Следующей его книгой стал детективный роман «Возмездие в рассрочку» — очень мрачный, психологический, в духе Достоевского («как раз такая безрадостная книга, какую может написать безрадостный молодой человек»). Загадка состоит не в том, кто убийца, — это мы знаем с самого начала, более того, видим события глазами убийцы, — а в том, будет ли раскрыто и наказано преступление. Желающих печатать книгу не нашлось. Первые два романа принесли издателям одни убытки, и те считали, что автору удаются только биографии. Для заработка Форестер склепал еще две — Виктора-Эммануэля II и Людовика XIV («худшее из всего, что я написал»), а тем временем продолжал искать издателя для «Возмездия в рассрочку», сам обходя редакции, чтобы сэкономить на почтовых расходах.
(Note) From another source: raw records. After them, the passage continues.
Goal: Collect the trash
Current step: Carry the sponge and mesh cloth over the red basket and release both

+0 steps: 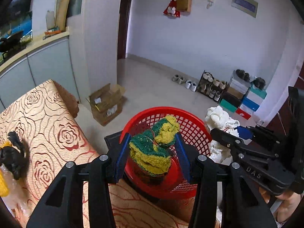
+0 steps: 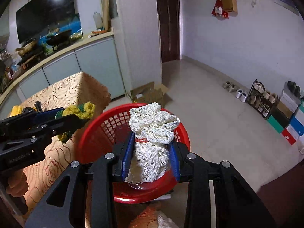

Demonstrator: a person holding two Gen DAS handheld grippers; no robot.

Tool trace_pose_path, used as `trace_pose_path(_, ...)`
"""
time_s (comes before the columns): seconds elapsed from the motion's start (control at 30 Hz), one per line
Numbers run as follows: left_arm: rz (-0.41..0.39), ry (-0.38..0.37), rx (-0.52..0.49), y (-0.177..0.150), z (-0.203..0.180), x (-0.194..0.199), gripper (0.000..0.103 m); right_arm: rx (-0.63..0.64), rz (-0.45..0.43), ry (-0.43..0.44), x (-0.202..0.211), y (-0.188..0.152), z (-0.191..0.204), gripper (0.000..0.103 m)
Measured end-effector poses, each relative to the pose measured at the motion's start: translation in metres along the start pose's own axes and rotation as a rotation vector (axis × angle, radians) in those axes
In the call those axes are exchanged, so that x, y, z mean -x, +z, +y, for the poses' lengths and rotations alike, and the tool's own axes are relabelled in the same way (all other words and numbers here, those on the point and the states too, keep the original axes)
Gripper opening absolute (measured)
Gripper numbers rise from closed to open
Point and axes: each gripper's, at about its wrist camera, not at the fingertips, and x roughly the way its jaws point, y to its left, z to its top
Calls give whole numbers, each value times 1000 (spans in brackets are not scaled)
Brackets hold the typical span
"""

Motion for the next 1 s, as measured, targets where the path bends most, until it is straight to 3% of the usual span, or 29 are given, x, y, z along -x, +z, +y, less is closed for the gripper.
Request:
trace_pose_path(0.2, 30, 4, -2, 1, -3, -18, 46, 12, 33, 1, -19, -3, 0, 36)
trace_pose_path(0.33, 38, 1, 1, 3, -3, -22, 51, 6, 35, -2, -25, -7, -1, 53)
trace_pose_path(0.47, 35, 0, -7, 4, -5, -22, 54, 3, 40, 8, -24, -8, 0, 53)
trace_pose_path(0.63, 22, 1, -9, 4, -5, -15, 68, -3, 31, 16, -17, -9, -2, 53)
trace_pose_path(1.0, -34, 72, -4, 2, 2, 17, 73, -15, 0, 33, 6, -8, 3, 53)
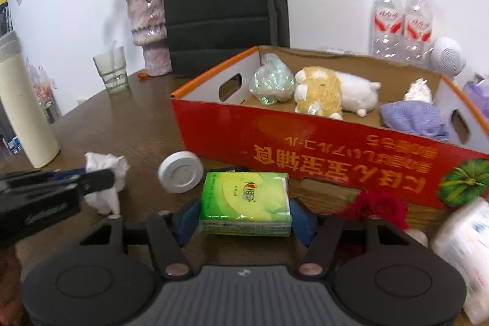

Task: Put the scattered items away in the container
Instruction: 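Grasp crumpled tissue with left gripper while right grasps green tissue pack, then carry crumpled tissue and green tissue pack toward the box, then open both grippers over the box to drop tissue and green pack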

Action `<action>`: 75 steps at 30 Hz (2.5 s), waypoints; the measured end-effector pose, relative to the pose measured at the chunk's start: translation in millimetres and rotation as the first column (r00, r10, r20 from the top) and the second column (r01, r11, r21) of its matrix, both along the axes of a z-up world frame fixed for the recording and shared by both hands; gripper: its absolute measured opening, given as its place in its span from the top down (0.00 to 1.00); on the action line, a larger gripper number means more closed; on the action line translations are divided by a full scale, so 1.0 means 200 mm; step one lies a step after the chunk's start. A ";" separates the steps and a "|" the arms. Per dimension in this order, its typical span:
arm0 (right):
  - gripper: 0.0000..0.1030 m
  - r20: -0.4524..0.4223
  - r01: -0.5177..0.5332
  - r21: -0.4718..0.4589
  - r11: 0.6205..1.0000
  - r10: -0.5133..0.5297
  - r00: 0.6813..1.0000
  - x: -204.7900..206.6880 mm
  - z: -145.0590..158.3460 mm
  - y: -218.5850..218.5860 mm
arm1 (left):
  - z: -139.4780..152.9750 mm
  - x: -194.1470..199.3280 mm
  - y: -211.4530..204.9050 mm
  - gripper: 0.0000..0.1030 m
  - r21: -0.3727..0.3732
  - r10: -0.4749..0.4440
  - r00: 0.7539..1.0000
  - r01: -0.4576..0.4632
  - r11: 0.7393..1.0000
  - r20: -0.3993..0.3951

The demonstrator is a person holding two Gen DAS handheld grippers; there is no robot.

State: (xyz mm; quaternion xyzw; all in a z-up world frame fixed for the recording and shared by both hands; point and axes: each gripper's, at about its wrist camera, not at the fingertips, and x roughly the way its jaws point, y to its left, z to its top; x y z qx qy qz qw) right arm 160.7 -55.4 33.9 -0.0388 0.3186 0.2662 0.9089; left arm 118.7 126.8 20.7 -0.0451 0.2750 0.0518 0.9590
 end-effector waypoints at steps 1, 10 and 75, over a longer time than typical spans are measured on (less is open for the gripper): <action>0.40 0.019 0.004 -0.003 1.000 -0.004 1.000 -0.05 0.02 -0.02 | 0.01 -0.02 -0.01 0.83 -0.003 0.005 1.000 -0.005 1.000 -0.004; 0.40 0.117 0.104 0.069 0.992 -0.112 0.987 -0.76 0.14 -0.51 | 0.08 -0.72 -0.36 0.83 -0.070 -0.098 0.993 0.102 0.992 0.071; 0.26 -0.327 0.229 -0.158 0.961 -0.269 0.906 0.85 0.51 -0.58 | 0.44 0.83 -0.36 0.18 0.073 -0.177 0.971 0.191 0.979 -0.163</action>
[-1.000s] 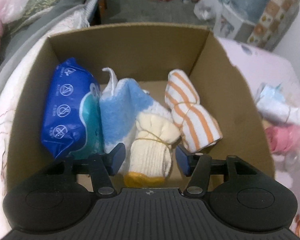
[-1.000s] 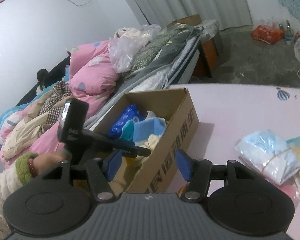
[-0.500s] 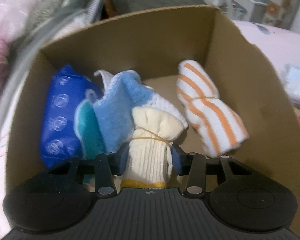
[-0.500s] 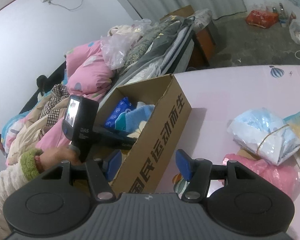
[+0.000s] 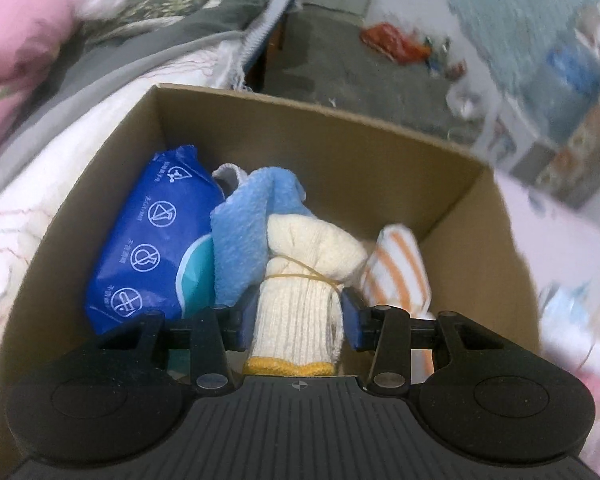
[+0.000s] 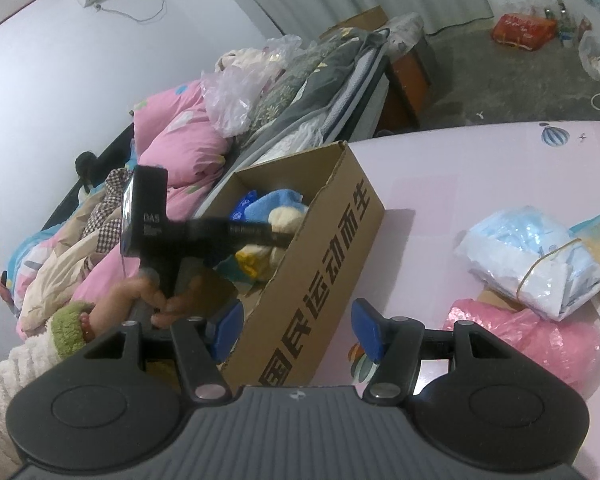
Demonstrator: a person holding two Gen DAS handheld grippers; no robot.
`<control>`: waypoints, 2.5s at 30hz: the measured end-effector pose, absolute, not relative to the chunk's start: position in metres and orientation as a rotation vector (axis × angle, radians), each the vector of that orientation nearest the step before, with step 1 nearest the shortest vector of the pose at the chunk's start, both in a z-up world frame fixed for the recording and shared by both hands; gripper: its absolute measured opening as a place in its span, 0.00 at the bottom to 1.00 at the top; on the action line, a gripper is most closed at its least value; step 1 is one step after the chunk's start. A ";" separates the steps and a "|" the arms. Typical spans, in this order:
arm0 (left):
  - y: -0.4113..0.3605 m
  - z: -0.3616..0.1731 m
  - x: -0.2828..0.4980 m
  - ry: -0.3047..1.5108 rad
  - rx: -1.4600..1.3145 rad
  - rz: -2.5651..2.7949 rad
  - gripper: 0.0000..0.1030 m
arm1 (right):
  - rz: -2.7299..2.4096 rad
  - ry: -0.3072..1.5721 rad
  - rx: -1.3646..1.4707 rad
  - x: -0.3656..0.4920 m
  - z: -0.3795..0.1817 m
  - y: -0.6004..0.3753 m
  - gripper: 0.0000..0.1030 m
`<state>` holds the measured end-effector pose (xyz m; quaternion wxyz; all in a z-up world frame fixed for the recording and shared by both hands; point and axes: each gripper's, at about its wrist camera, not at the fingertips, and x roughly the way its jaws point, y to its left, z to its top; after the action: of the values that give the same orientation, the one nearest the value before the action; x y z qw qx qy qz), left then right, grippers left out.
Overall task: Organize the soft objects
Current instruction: 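Release the cream sock with the left tool while the right tool releases the striped sock, then withdraw both open tools from the box back over the table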
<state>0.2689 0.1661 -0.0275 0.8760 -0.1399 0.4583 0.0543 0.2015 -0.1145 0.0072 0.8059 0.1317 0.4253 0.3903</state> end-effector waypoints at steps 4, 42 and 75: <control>0.168 -0.029 0.273 0.920 -0.370 0.123 0.41 | 0.841 0.910 0.283 0.199 0.008 -0.114 0.71; 0.115 0.073 0.041 0.653 -0.289 -0.065 1.00 | 0.537 0.930 0.152 0.223 -0.025 -0.192 0.70; 0.054 -0.011 -0.043 0.664 -0.164 -0.120 0.99 | 0.404 1.026 0.633 0.164 -0.093 -0.283 0.24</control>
<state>-0.0433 0.0538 -0.0107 0.9404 -0.0805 0.3252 -0.0587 0.1639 -0.2831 -0.0932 0.8047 0.2954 0.4791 0.1887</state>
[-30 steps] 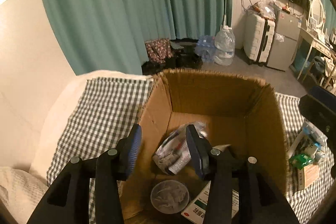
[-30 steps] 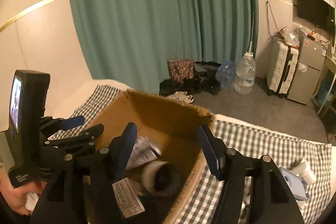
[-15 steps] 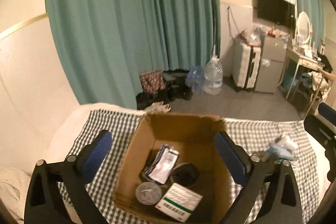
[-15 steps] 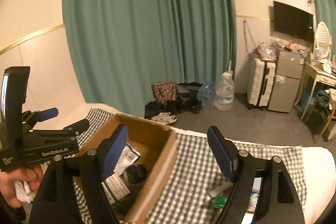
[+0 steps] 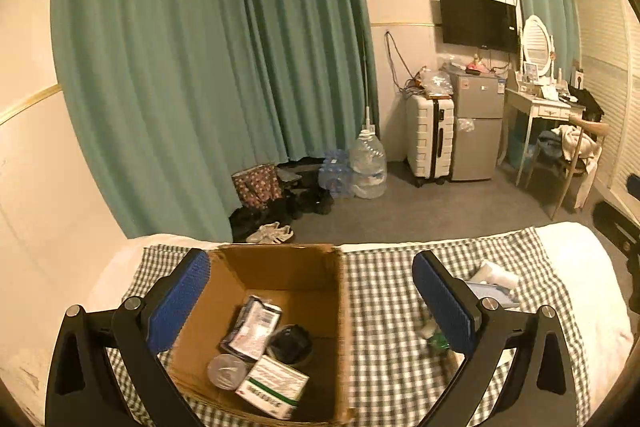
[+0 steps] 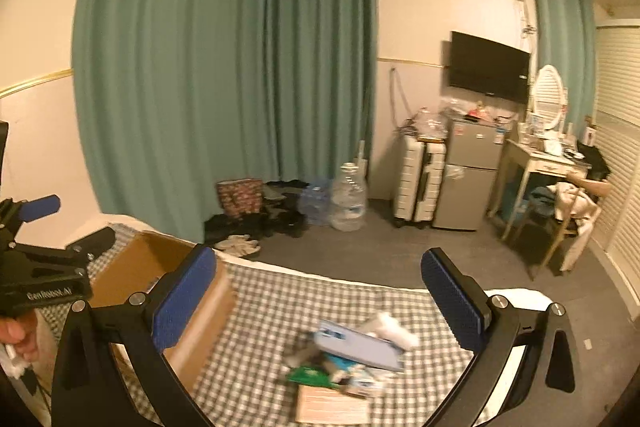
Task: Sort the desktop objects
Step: 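Move both tools back over the remaining items on the bedspread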
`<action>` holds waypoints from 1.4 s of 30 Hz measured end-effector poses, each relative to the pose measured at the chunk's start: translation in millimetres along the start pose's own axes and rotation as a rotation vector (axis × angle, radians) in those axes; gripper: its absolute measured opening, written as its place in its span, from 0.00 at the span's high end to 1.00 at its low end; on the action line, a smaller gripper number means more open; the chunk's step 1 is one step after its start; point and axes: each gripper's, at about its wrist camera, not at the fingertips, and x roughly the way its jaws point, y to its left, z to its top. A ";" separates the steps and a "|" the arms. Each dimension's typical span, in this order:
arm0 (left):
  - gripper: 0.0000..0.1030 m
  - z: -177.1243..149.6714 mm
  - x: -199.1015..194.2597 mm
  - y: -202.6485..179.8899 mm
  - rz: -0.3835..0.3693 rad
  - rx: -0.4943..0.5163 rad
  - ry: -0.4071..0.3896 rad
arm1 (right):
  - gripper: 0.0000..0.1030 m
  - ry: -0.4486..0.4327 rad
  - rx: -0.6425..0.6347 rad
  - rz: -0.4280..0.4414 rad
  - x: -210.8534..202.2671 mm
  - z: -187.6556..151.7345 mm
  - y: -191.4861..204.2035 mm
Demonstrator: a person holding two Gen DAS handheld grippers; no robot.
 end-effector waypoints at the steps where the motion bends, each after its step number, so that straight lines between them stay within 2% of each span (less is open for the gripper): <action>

Наконец нашелся издатель, который решил рискнуть. Книга была тепло встречена критиками, довольно скоро по ней поставили пьесу, а затем и сняли фильм. Форестер мог наконец оставить литературную поденщину, а равно попытки зарабатывать сочинением рекламных текстов (в рекламном агентстве он продержался месяц, потом его уволили). Теперь он мог писать то, что ему действительно хотелось. В том же 1926 году, когда вышло «Возмездие в рассрочку», он женился на Кейтлин Белчер, сестре своего бывшего одноклассника, которую знал с 13 лет. Они поженились тайно, поставив родителей перед фактом. Затем молодожены купили пятнадцатифутовую моторную лодку, которую назвали «Анни Марбл» в честь героини «Возмездия в рассрочку», и отправились путешествовать по Франции и Германии на аванс, полученный у издателя под будущую серию путевых заметок.
В 1929 году родился их первый сын, Джон. В том же году вышли три книги Форестера: «Браун на Резольюшн», «Нельсон» (биография) и «Путешествие „Анни Марбл“» (путевые заметки).